SOMA is a slow burn experience with a primary focus on the exploration of high-level concepts. Trying to showcase this is very different from showing off a game that is about exploring an environment or one that's focused on a set of core mechanics - in those sort of games it's much easier to find a short segment that serves as a good example. But for SOMA, that sort of segment really doesn't exist. SOMA is designed to carefully introduce the player to a variety of concepts and to ease the player into a certain kind of atmosphere and state of mind.

The best solution would have been to do a special map, similar to how we did with the announcement video. That way we could have tried to condense the intended experience into a shorter level. But this takes a lot of time. Setting up the announcement video took several weeks. Doing one meant for public demoing would take even longer as we'd have to make sure it was bug free and that the gameplay worked as intended. So the next best thing was to take something from the game and modify it slightly to avoid big spoilers.

But the problem was: what section from the game should we use? As I noted above, SOMA takes its time to establish concepts and atmosphere, and any 15 minute segment we just chopped out would lack the context needed to properly understand the situation at hand and to be immersed in it.

Our first plan was simply to take one of our more intense monster sequences. That would provide a quick demo that was easy to get into and would provide a thrilling experience. But the issue was that we then would fail to showcase what's special about our game. The game would just look like yet another "run from the monster"-ordeal, and making sure that people understand that SOMA is something way beyond this is very important to us.

So after much discussion we decided to rip the latter half of a level that is about 1-2 hours into the game. This part would showcase player choices, environmental storytelling, our philosophical aspects, provide an underwater revelation at the end and (if the player chose to take a particular path) would have a short monster encounter.

However, our choice of demo was not perfect. Most importantly, by itself, this part of the game isn't particularly scary. This in part is because the demo lacks a lot of the intended build-up, and in part because it wasn't (apart from a final monster encounter) designed to be all that frightening.
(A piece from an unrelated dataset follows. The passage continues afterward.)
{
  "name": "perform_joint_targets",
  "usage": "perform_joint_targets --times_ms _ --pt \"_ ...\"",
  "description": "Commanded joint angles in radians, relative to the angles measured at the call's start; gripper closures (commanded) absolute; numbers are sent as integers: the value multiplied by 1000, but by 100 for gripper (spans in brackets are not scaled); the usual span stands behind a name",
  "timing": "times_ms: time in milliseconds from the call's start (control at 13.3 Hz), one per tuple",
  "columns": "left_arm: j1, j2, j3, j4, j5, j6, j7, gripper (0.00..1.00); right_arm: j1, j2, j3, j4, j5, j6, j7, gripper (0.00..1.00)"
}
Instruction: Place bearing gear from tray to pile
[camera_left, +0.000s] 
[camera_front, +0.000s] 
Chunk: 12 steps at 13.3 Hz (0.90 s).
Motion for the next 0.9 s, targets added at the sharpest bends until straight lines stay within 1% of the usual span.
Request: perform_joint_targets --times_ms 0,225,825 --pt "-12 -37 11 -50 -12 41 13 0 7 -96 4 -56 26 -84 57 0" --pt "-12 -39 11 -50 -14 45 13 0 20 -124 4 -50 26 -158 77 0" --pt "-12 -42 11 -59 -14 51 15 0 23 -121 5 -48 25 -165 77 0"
And while SOMA doesn't focus on "run from monsters", it is a horror game and we are very much intending to induce terror in our players. Therefore it felt annoying to have a demo that didn't bring home that aspect. But still, making players whimper from fear is not really a unique concept any more, so given the choice, it felt much more important to give a taste of the disturbing feel our themes give rise to.

Another issue was that our demo took place in a section of game that we'd already showed off in our release date reveal trailer (check it out here). I think this has led to a bit less coverage than we'd have had otherwise. There was quite a bit of new stuff that players could do in the demo, such as checking out black boxes on corpses, interacting in different ways with "Carl" the robot, exploring the computer system etc. and a previously unseen sequence at the end. But the demo still took place in the same locale and all of the major elements were still the same.

That said, I feel we did the best we could given the constraints we had. And judging from the reactions that we got at E3, people enjoyed it quite a lot and almost all the players came away with the right impression. Both Ian and Aaron (the Frictional Games team members that attended E3) were actually quite surprised how well most people picked up on our deeper aspects. This despite playing the game under far from optimal conditions (a well-lit, loud and crowded room is not all that great for games that thrive on immersion and introspection). Again, just like in our last round of testing, the way people connect to the themes in SOMA went way better than expected, and that makes us even more even more thrilled to unleash our creation on the world!

On that note, SOMA is less than three months from release now! So close!


23 comments:

  1. Looking forward to the release! I'm glad it went well for you guys at E3!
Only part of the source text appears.